Closed DyXel closed 1 week ago

DyXel commented 1 week ago

Describe the bug Title. This one has different effects on different compilers.

To Reproduce Steps to reproduce the behavior:

  1. Sample code - distilled down to minimal essentials please
    
    #include <filesystem>

my_enum: @enum type = { foo; bar; }

aaa: () -> std::string = { a := my_enum::foo; return "(a)$"; }

bbb: () -> std::string = { p: std::filesystem::path = (); return "(p)$"; }

main: () = std::cout << aaa() << bbb();

2. Command lines including which C++ compiler you are using
Clang 17: `-std=c++20 -Wall -Wextra -pedantic -Werror`
MSVC: `/std:c++latest /MD /EHsc /experimental:module /W4 /WX`
4. Expected result - what you expected to happen
I would expect these to compile on all compilers, they seem to work in GCC 14. But non-GCC compilers seem unhappy about it.
3. Actual result/error
On clang I get the following:

error: cannot pass object of non-trivial type 'typename std::remove_reference<my_enum &>::type' (aka 'my_enum') through variadic function; call will abort at runtime [-Wnon-pod-varargs] 63 | return { cpp2::to_string(cpp2::move(a)) }; | ^ 1 error generated.

On MSVC I get roughly:

error C2220: the following warning is treated as an error warning C4840: non-portable use of class 'std::filesystem::path' as an argument to a variadic function note: 'std::filesystem::path::path' is non-trivial note: see declaration of 'std::filesystem::path::path' note: the constructor and destructor will not be called; a bitwise copy of the class will be passed as the argument note: see declaration of 'std::filesystem::path'


So the `@enum` case seems to fail in clang (presumably because it defines a `to_string` member function?) and the `std::filesystem::path` case seems to fail on MSVC. This latter one I have no idea whats wrong.
**Additional context**
For the `@enum` case, calling `to_string` directly seems to workaround the issue, although that mostly makes the string interpolation redundant.

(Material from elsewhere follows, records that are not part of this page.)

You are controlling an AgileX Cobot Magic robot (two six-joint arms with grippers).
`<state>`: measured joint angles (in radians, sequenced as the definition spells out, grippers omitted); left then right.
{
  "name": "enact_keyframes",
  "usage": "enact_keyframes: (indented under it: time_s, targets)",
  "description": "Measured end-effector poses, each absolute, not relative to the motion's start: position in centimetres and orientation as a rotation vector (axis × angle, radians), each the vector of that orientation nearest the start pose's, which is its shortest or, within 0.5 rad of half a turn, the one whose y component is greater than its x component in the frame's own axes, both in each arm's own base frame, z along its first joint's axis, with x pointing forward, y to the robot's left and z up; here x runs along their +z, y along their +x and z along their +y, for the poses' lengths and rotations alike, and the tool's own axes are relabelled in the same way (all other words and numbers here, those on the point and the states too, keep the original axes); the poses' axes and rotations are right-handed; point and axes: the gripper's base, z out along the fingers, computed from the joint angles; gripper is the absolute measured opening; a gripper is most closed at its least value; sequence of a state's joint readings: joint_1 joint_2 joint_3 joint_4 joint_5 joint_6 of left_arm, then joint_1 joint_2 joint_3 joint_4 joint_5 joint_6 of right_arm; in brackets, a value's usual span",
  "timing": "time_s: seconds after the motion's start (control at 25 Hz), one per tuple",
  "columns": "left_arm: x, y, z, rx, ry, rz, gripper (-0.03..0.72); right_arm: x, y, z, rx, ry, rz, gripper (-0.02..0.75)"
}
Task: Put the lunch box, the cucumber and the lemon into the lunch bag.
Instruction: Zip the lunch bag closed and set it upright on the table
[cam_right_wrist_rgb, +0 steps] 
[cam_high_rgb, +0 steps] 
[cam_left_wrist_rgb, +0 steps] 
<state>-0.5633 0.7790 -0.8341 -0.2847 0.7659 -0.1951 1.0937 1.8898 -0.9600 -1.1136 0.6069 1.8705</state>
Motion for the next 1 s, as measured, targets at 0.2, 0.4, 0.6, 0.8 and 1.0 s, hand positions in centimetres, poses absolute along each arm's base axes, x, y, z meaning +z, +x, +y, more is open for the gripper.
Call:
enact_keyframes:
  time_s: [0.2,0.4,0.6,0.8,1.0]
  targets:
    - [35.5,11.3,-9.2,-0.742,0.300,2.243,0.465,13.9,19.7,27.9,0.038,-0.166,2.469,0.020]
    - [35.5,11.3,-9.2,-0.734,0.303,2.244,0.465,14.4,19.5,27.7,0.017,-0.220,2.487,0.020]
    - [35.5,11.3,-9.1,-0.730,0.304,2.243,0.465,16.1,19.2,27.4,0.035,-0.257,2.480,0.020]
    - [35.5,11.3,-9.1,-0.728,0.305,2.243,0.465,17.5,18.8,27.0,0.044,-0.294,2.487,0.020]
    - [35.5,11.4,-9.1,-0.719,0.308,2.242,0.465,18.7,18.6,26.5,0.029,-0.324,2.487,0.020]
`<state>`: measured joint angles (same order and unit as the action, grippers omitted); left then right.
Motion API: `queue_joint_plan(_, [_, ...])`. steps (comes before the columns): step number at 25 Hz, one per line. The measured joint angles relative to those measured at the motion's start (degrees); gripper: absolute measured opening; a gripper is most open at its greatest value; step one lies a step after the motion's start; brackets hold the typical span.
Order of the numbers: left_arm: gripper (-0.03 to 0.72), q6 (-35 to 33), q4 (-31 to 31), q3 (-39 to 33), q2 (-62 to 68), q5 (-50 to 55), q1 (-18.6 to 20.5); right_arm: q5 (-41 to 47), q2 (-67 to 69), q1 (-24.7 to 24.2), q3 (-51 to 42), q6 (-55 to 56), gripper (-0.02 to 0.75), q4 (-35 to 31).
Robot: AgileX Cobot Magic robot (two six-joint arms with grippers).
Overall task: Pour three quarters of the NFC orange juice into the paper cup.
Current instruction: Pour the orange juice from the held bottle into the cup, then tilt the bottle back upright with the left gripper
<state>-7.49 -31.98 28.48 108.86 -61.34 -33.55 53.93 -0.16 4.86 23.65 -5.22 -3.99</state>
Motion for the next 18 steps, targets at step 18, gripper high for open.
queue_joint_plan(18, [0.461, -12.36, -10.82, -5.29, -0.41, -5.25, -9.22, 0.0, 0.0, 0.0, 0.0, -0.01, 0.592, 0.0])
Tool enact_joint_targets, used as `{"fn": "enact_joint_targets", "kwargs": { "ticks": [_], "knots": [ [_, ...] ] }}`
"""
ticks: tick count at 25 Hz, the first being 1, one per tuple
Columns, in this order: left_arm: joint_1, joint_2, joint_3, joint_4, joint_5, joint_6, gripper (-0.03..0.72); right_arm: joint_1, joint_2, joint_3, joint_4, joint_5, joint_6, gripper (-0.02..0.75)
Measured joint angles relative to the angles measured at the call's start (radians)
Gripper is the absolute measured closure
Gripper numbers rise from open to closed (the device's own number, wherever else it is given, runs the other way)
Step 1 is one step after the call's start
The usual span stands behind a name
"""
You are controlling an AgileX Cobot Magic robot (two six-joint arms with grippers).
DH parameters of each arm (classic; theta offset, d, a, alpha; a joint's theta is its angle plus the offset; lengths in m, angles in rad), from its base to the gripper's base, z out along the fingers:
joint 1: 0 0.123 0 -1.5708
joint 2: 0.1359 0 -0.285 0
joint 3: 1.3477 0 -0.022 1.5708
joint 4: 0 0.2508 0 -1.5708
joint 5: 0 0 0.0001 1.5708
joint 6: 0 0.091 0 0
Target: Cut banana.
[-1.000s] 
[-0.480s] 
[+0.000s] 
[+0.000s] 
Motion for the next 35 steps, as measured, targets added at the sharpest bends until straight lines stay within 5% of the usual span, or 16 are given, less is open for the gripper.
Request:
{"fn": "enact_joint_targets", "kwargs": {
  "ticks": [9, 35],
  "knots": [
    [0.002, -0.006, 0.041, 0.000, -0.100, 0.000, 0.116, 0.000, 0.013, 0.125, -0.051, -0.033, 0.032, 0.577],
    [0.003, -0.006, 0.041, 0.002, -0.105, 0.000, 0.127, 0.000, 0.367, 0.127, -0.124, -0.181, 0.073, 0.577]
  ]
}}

Initially I thought about opening an issue for each case, but they seem very related. Also I think these have to do with the definition at `cpp2util.h:1192`.
DyXel commented 1 week ago

Addendum: Clang always fails to compile this even if you don't turn up all the warnings. If you instead use -Wno-non-pod-varargs, it compiles, but once you execute the program it says: Illegal instruction.

hsutter commented 1 week ago

Thanks! Fixed... now the first case works as expected, and the second case gives the correct "not customized" message for filesystem::path.

That said, I could see adding support for "anything you can stream with << by pushing it through a stringstream" and I've added a code comment for that, but the naive overload creates ambiguities with other overloads so I think the right thing is to change those core to_string overloads into a single function with if constexpr alternatives (as @filipsajdak did with is, thanks again Filip!) and then it should work fine... I just didn't have time to do that today.

DyXel commented 1 week ago

Thanks. I think the crashes were related to the fact that auto to_string(...) uses the old vararg stuff from C. So the compiler was right about warning for that.

For the std::filesystem::path one, I was getting very frustrated because I thought that ought to work, and in fact, the documentation says that it has operator string_type(), what is not obvious is the fact that string_type is probably not the regular std::string but std::wstring on Windows, so yeah...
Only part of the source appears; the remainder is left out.